Dentro questo quadro si colloca il Bonus Energia 2026, la misura dedicata ai nuclei familiari economicamente più esposti. Il Bonus Energia 2026, in sostanza, approvato il 18 febbraio, disciplina gli interventi sulle famiglie nel biennio 2026-2027.
Contributo automatico da 115 euro: a chi spetta?
Per le famiglie economicamente svantaggiate il Bonus Energia prevede un contributo straordinario di 115 euro nel 2026, destinato ai titolari del bonus sociale elettrico. La platea potenziale è di circa 2,7 milioni di nuclei.
I requisiti di accesso legati all’ISEE sono:
- fino a 9.796 euro per le famiglie con un massimo di tre figli a carico.
- fino a 20.000 euro per i nuclei con almeno quattro figli a carico.
Per il 2026, il bonus elettrico ordinario riconosce 146 euro annui alle famiglie di 1-2 componenti, 186,15 euro ai nuclei di 3-4 componenti e 204,40 euro alle famiglie più numerose. Con l’aggiunta del contributo straordinario, il beneficio complessivo può arrivare fino a 319 euro all’anno, rafforzando in modo significativo il contrasto alla povertà energetica. Quanto all’operatività della misura, sarà definita da Arera (Autorità di Regolazione per Energia Reti e Ambiente) attraverso una specifica delibera tecnica.
Sconto in bolletta per Isee fino a 25.000 euro: come funziona?
È introdotto anche un contributo straordinario per i clienti domestici con Isee fino a 25.000 euro, riconosciuto sotto forma di sconto in bolletta. Il meccanismo è volontario: le imprese venditrici possono aderire riconoscendo uno sconto legato alla copertura della componente PE (Prezzo Energia), cioè il costo di acquisto dell’energia del primo bimestre dell’anno.

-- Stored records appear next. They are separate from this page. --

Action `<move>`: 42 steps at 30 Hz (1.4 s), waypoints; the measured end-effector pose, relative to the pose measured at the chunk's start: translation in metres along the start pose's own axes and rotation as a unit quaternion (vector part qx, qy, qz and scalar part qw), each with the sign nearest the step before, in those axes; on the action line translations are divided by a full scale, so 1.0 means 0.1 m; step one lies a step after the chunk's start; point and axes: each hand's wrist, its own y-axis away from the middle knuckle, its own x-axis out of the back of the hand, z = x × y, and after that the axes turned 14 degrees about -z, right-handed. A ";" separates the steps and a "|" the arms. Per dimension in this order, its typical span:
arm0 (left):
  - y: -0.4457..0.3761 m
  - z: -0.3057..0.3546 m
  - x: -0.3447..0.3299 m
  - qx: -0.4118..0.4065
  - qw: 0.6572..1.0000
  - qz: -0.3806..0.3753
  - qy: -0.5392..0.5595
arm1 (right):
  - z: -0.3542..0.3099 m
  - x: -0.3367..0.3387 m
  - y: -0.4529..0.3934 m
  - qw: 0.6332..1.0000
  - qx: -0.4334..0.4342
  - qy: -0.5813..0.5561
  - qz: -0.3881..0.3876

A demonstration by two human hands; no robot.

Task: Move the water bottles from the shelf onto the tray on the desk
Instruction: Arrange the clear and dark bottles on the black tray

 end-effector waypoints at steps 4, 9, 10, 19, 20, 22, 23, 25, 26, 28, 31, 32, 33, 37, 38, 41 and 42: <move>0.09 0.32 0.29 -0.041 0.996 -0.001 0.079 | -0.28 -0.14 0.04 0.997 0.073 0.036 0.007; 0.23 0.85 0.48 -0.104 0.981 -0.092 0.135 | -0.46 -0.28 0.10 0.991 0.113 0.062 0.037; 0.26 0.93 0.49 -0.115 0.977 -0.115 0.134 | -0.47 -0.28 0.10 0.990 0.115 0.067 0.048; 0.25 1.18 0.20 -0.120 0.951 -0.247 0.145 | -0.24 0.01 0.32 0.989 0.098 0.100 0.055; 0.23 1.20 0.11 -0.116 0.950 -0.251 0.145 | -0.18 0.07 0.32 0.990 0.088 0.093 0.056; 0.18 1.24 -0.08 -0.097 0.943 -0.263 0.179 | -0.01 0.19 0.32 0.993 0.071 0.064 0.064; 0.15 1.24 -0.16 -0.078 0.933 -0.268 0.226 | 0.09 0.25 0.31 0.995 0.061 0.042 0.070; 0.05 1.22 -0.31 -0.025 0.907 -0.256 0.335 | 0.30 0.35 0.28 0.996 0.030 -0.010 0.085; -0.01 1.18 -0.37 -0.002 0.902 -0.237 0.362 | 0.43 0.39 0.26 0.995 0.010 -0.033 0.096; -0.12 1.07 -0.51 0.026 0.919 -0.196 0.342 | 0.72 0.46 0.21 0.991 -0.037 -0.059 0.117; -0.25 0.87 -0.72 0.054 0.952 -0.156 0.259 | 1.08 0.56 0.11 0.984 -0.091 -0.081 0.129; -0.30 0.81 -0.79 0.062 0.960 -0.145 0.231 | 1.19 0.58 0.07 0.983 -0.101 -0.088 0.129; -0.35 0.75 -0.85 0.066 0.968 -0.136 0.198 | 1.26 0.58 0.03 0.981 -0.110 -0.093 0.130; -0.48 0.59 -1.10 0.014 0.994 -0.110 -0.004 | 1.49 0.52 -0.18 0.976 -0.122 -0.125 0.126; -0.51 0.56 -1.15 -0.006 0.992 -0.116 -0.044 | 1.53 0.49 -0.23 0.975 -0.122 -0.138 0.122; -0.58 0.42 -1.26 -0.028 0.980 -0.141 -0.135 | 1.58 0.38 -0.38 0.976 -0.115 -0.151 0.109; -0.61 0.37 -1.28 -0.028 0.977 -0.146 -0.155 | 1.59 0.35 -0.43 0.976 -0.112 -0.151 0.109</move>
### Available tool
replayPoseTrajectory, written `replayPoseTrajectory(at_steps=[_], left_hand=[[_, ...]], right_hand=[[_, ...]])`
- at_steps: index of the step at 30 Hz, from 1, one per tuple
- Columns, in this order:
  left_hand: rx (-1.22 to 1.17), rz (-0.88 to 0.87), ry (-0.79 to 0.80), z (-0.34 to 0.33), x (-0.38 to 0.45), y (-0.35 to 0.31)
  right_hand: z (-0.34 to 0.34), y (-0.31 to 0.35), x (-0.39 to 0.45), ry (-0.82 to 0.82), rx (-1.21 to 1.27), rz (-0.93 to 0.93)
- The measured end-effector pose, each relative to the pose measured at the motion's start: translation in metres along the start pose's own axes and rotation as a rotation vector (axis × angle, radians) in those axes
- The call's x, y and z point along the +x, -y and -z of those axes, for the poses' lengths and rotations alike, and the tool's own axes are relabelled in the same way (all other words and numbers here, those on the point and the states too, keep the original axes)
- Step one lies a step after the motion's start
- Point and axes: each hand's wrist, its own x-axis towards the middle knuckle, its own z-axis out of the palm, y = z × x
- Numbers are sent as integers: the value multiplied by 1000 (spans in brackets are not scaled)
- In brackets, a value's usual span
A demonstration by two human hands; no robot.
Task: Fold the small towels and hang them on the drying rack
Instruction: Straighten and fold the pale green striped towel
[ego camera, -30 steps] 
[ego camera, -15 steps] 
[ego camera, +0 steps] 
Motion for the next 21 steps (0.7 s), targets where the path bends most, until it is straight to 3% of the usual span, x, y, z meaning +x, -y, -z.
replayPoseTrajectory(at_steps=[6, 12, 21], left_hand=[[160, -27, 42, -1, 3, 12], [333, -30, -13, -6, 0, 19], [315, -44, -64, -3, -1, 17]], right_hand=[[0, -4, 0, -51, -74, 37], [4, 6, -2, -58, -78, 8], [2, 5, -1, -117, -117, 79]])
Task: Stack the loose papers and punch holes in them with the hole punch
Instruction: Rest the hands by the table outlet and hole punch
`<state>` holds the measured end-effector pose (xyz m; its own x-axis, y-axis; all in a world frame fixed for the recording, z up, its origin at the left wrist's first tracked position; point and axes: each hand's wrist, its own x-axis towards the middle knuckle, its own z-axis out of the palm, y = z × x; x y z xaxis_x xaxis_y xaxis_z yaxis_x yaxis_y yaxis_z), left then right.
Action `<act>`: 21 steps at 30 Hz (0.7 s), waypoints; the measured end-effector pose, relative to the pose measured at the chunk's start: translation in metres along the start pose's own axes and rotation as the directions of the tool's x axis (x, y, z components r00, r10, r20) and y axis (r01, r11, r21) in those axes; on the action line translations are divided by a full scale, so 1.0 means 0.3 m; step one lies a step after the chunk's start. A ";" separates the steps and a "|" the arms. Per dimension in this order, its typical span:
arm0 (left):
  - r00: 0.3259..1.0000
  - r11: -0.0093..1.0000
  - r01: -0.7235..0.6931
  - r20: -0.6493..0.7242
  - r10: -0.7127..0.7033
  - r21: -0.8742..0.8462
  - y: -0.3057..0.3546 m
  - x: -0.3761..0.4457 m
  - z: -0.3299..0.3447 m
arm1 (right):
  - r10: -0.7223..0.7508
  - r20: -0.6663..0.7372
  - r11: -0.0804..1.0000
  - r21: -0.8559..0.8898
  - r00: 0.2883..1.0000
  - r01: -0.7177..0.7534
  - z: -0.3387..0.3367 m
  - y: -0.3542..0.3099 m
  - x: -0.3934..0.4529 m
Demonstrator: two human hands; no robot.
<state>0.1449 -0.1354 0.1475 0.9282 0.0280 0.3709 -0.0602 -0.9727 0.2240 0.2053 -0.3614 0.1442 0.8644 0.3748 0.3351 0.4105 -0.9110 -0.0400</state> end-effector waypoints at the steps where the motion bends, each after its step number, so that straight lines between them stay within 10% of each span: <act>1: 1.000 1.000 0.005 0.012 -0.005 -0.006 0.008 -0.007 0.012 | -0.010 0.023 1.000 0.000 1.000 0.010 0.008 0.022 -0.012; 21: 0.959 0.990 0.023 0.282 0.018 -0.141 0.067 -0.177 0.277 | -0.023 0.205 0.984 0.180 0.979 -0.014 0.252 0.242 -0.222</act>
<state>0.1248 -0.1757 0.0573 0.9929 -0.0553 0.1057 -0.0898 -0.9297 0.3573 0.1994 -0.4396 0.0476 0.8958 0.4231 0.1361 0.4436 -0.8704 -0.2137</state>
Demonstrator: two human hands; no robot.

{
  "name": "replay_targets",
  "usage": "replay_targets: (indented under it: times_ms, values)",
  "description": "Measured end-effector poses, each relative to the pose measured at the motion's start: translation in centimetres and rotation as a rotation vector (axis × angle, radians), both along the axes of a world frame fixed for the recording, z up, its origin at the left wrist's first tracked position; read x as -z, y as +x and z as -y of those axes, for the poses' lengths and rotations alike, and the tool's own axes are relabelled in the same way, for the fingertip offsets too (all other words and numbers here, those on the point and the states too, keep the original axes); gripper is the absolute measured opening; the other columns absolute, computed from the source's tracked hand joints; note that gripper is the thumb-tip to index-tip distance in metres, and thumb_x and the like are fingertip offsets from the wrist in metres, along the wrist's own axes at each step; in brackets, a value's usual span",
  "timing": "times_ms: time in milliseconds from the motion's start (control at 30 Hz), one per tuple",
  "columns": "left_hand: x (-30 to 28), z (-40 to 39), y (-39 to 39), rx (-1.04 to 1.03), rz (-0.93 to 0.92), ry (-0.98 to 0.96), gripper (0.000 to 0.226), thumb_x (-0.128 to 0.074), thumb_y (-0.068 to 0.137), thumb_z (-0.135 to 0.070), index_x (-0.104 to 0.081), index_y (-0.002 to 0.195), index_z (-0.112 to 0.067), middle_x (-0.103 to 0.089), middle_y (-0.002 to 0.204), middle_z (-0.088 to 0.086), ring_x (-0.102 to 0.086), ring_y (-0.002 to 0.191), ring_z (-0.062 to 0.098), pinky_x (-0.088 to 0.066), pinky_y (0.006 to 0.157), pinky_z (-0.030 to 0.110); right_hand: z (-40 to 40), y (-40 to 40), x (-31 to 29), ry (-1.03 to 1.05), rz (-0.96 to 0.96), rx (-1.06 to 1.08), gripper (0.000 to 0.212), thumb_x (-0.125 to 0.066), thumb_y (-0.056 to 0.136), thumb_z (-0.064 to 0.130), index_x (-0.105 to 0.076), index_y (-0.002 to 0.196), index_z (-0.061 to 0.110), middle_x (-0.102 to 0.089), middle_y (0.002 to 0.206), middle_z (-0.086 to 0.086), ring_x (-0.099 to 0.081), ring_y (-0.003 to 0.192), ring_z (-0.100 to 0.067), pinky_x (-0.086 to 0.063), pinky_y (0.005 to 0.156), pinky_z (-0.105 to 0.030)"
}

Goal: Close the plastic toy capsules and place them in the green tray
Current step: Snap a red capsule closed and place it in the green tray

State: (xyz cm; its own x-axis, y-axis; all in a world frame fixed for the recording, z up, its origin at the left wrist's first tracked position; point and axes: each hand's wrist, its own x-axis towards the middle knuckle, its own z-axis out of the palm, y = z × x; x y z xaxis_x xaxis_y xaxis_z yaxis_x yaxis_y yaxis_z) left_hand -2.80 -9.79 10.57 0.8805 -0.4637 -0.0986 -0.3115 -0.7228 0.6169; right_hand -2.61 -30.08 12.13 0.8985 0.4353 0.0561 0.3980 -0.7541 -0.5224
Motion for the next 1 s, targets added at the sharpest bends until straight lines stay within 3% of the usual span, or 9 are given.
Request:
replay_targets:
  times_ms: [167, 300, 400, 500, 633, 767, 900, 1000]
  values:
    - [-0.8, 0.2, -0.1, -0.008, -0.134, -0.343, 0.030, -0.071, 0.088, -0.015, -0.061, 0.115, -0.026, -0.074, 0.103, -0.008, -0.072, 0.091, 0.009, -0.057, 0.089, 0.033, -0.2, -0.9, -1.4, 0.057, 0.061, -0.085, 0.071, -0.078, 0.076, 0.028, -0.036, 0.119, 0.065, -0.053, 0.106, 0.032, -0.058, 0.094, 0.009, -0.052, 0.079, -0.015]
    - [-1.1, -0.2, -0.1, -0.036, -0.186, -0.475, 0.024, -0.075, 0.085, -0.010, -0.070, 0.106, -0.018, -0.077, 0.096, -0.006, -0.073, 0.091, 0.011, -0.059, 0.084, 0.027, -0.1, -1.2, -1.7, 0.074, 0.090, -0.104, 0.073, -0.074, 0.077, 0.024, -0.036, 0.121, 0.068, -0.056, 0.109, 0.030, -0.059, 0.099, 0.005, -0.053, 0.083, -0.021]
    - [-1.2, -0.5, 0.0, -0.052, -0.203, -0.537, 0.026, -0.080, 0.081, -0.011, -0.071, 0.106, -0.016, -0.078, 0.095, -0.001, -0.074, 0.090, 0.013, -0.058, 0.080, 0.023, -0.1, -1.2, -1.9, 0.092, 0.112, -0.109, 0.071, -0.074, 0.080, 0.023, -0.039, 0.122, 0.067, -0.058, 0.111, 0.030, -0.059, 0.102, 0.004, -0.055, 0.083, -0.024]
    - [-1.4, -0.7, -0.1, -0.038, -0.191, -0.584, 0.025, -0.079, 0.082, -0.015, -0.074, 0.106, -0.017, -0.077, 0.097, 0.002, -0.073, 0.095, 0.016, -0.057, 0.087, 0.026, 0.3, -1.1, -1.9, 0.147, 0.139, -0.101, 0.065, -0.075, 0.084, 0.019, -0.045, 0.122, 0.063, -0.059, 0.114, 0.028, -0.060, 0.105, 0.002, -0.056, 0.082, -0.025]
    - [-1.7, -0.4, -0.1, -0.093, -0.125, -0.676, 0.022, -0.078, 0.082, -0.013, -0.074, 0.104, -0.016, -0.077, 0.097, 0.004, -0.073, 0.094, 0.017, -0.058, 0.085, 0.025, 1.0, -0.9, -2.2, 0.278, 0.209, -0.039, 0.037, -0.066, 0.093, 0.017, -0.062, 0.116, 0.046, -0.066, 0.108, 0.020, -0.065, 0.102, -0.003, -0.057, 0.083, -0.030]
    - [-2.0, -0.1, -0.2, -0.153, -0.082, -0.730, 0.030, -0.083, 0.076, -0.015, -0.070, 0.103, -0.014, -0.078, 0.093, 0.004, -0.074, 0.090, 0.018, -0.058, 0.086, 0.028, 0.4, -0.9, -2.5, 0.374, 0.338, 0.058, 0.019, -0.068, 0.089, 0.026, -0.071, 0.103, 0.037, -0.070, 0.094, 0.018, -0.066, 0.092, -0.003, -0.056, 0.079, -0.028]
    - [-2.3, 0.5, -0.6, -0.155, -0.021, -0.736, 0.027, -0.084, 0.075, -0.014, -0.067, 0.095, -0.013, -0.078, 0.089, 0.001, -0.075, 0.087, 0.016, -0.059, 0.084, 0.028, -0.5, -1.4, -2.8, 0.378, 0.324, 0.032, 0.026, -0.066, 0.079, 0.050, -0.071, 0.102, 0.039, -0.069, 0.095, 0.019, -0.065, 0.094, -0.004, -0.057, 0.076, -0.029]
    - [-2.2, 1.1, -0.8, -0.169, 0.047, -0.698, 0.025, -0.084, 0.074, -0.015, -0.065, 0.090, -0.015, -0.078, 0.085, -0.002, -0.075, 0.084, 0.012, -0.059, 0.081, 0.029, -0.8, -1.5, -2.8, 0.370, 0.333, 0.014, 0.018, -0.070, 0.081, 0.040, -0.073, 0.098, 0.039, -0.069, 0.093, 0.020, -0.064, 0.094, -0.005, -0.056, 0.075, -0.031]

L’agevolazione viene applicata nel quinto mese successivo al periodo di riferimento. La misura può tradursi in uno sconto fino a 60 euro annui nel 2026 e 2027 e coinvolgere circa 4,5 milioni di famiglie. Sono previsti limiti di consumo pari a 0,5 MWh nel bimestre e 3 MWh nei 12 mesi precedenti. In questo caso Arera pubblicherà l’elenco degli operatori aderenti, aumentando trasparenza e consapevolezza per i consumatori.
Come si richiede il Bonus Energia 2026 da 115 euro?
Non è necessario presentare alcuna domanda. Si tratta di un contributo automatico destinato a chi è già titolare del bonus sociale elettrico. I dettagli operativi saranno definiti da un’apposita delibera tecnica di Arera.
Come richiedere lo sconto in bolletta per Isee fino a 25.000 euro?
Non c’è una vera e propria domanda da presentare. Il meccanismo, infatti, è volontario per le imprese venditrici di energia. Se il proprio fornitore aderisce all’iniziativa, l’agevolazione viene applicata direttamente in bolletta nel quinto mese successivo al periodo di riferimento. Per sapere se si otterrà lo sconto, i consumatori dovranno verificare se la propria compagnia vi partecipa consultando l’elenco degli operatori aderenti che sarà pubblicato da Arera.